— WHAT TO PRODUCE —
For the listing below, output exactly the lines from the line with "Position (127, 189)" up to and including the line with "A click at (198, 167)", and no other lines.

— INPUT MATERIAL —
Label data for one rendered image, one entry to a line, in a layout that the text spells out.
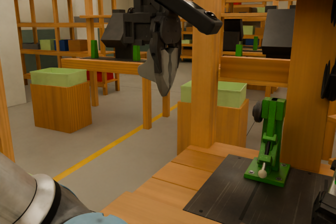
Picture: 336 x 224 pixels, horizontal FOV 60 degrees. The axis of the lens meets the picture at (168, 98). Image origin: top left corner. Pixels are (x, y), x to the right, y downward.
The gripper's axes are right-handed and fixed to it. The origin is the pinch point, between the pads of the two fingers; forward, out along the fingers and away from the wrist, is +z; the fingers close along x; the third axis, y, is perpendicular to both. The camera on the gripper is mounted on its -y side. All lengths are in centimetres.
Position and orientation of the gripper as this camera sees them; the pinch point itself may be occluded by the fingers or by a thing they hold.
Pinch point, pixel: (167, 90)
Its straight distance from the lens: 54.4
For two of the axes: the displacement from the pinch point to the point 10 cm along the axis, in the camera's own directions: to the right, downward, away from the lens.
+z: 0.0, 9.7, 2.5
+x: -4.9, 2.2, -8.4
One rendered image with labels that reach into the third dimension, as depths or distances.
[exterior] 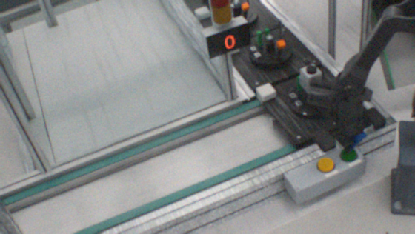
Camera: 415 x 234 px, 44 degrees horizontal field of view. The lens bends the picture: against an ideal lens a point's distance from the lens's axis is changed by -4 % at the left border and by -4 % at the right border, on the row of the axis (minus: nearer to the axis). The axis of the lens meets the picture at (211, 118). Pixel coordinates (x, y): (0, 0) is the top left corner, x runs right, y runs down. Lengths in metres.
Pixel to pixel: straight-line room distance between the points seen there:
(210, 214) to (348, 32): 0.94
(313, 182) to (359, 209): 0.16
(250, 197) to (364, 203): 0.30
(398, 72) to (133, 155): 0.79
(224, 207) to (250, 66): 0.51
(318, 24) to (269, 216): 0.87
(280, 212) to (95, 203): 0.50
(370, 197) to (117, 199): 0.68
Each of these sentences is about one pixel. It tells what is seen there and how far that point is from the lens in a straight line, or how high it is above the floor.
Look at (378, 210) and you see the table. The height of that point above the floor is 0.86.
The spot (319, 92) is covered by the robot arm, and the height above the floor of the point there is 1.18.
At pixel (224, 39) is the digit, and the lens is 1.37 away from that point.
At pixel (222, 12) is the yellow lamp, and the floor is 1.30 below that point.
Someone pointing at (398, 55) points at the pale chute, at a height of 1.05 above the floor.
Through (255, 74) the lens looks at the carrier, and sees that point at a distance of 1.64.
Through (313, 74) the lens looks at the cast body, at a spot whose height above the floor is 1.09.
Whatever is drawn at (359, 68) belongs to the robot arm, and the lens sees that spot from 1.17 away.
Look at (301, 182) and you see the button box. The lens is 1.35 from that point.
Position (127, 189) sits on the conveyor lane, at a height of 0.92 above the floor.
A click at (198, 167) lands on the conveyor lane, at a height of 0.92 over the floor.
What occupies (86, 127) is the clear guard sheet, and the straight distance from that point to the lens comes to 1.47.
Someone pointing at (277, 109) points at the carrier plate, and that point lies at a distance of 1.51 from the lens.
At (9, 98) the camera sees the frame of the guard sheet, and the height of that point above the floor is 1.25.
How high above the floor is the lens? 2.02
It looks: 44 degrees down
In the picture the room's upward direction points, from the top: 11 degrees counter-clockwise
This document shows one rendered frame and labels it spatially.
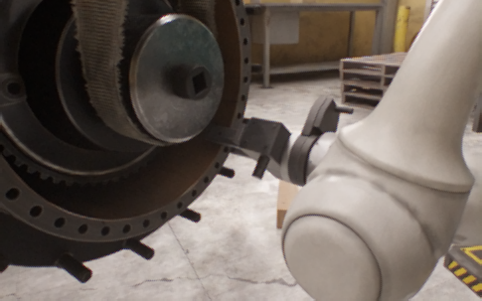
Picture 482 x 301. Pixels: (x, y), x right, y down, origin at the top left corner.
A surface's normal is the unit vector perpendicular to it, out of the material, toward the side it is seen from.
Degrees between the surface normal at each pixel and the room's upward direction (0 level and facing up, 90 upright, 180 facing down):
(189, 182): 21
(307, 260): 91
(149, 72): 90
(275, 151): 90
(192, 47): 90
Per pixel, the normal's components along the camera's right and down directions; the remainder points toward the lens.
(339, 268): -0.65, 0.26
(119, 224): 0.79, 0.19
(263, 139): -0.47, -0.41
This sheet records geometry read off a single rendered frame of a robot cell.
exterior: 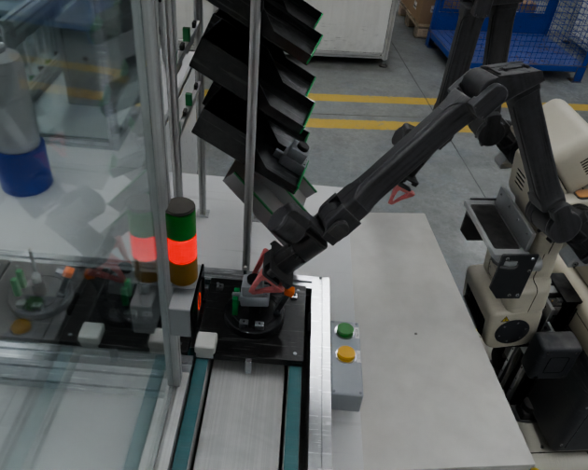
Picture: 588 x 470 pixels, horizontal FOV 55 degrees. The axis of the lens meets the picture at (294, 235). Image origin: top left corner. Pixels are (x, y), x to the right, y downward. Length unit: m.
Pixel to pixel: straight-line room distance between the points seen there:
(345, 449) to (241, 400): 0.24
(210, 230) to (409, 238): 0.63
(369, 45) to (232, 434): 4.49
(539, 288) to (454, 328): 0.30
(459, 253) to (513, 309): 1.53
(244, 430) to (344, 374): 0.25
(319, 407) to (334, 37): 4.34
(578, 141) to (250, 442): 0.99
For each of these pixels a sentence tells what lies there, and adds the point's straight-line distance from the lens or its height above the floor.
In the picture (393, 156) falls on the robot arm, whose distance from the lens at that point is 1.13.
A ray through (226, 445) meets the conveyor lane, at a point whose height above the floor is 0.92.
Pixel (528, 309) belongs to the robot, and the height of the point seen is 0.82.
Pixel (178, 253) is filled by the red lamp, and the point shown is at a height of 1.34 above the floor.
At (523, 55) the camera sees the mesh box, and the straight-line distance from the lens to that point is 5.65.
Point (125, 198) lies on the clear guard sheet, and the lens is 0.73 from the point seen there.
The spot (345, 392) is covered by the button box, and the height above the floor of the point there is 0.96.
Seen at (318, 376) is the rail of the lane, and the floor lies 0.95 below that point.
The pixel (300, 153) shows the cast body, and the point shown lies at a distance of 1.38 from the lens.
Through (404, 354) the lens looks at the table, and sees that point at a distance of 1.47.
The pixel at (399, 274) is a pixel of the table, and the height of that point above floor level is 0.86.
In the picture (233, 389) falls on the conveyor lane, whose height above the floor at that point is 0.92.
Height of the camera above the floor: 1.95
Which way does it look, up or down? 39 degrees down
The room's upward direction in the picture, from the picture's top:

— RESULT —
Position (127, 189) sits on the conveyor lane, at a height of 0.92 above the floor.
A click at (198, 167) lands on the conveyor lane, at a height of 0.92 over the floor.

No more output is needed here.